One reference indicated that the federal government, intending to be on the safe side, established its minimum Recommended Dietary Allowances for protein at twice the value which it had determined as the minimum required for every person who participated in a federally sponsored experimental study. The reference pointed out that the average American routinely eats four times more protein than that in their daily meals. According to that, then, the average American actually consumes eight times more protein per day than any person in the study needed to sustain good health. The link between excessive protein and calcium depletion was said to be so strong that taking supplemental calcium does NOT stem the daily calcium deficit -- it is only slowed a trifle. But it went on to say that reducing protein intake to a level near the RDA had a profound positive effect.


----------



## Randy (May 7, 2004)

I don't know how accurate this source is, but it seemed to support some of the high protein diets for bodybuilders and discount the concerns as myths 

nutritional Myths That just won't Die : Protein !


----------



## bandaidwoman (May 7, 2004)

My take on the whole thing is that it is obvious athletes, body builders etc. need more protein than the average Joe.   However, I don't think we have come up with the right value 1g/kg etc for the individual or the sport.  

As someone stated, we are all different

Also, a long distance athlete who is not trying to bulk up as much probably won't need as much as a sprinter who needs the speed that comes from muscle hypertrophy.  (100meter sprinter vs. marathon runner.)  

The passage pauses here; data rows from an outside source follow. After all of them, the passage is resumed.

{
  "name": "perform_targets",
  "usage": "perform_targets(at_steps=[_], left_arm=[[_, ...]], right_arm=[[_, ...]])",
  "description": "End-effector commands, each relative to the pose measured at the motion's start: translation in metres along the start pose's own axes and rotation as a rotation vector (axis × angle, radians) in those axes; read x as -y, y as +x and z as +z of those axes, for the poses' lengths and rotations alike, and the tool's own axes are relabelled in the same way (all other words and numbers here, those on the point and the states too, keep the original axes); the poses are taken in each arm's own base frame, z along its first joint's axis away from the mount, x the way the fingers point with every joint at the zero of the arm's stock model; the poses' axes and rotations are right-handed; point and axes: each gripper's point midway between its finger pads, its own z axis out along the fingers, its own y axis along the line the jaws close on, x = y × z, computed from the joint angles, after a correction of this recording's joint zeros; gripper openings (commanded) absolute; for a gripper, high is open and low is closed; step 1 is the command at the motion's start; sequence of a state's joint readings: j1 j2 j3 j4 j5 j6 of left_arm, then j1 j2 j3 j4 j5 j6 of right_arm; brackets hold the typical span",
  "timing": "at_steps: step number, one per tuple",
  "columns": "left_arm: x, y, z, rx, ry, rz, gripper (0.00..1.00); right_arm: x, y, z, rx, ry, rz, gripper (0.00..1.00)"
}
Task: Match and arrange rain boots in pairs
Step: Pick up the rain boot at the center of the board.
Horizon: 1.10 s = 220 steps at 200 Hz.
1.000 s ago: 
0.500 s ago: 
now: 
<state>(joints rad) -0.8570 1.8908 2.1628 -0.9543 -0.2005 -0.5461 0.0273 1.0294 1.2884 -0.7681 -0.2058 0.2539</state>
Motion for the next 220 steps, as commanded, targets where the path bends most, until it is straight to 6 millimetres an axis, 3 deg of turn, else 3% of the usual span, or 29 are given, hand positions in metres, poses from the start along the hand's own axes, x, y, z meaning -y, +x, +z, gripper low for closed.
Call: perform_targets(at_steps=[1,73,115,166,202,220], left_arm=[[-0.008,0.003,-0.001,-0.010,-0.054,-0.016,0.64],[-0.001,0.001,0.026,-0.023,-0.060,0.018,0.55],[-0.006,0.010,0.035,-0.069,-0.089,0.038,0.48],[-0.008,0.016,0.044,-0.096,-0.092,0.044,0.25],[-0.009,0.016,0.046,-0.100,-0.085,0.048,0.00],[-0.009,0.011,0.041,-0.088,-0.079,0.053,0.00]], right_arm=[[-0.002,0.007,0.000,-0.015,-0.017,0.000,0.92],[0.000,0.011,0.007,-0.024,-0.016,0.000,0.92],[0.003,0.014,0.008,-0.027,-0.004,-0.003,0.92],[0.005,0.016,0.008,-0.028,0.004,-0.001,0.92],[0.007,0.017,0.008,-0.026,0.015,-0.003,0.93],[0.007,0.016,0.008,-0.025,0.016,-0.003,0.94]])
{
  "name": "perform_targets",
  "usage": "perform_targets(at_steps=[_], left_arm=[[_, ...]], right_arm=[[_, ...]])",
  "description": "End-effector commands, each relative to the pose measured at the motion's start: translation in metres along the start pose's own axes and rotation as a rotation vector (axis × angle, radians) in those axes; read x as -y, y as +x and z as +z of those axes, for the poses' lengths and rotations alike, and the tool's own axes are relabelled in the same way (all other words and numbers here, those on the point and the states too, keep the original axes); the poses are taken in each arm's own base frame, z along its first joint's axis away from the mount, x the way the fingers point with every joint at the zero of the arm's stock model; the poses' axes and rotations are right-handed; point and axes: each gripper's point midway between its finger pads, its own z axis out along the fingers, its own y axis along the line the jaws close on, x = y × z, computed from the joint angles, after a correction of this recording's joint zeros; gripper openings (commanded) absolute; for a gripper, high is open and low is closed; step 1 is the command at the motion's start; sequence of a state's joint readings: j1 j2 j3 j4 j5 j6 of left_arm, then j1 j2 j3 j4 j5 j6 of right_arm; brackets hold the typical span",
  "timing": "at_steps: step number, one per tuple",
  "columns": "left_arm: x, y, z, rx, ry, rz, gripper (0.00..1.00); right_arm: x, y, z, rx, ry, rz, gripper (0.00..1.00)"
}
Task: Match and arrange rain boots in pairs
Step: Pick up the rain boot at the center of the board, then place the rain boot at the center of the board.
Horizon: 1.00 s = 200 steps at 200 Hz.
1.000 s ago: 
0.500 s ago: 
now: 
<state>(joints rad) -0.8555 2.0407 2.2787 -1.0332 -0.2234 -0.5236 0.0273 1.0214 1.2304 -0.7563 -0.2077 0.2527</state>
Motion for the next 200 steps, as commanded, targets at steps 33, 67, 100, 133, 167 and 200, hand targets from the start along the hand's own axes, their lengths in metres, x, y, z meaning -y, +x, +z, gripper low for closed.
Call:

As for the issue of osteoperosis, the studies are underway with people who are embarking on the high protein diets (such as atkins) and there are urine bone turnover markers that can be measured that show the bone turnover is in the net losses.  It will take a many more years to show the osteoperosis on bone density scans.  *But remember this, these studies are done on sedentary individuals who are prone to osteoperosis. * A female body builder who does weight bearing excercises and eats alot of protien is probably going to have great bone density....but I can't say for sure since there are no head to head trials!

As for kidney stress.  I really believe that unless one has an underlying kidney disases, the extra protein may not harm them.  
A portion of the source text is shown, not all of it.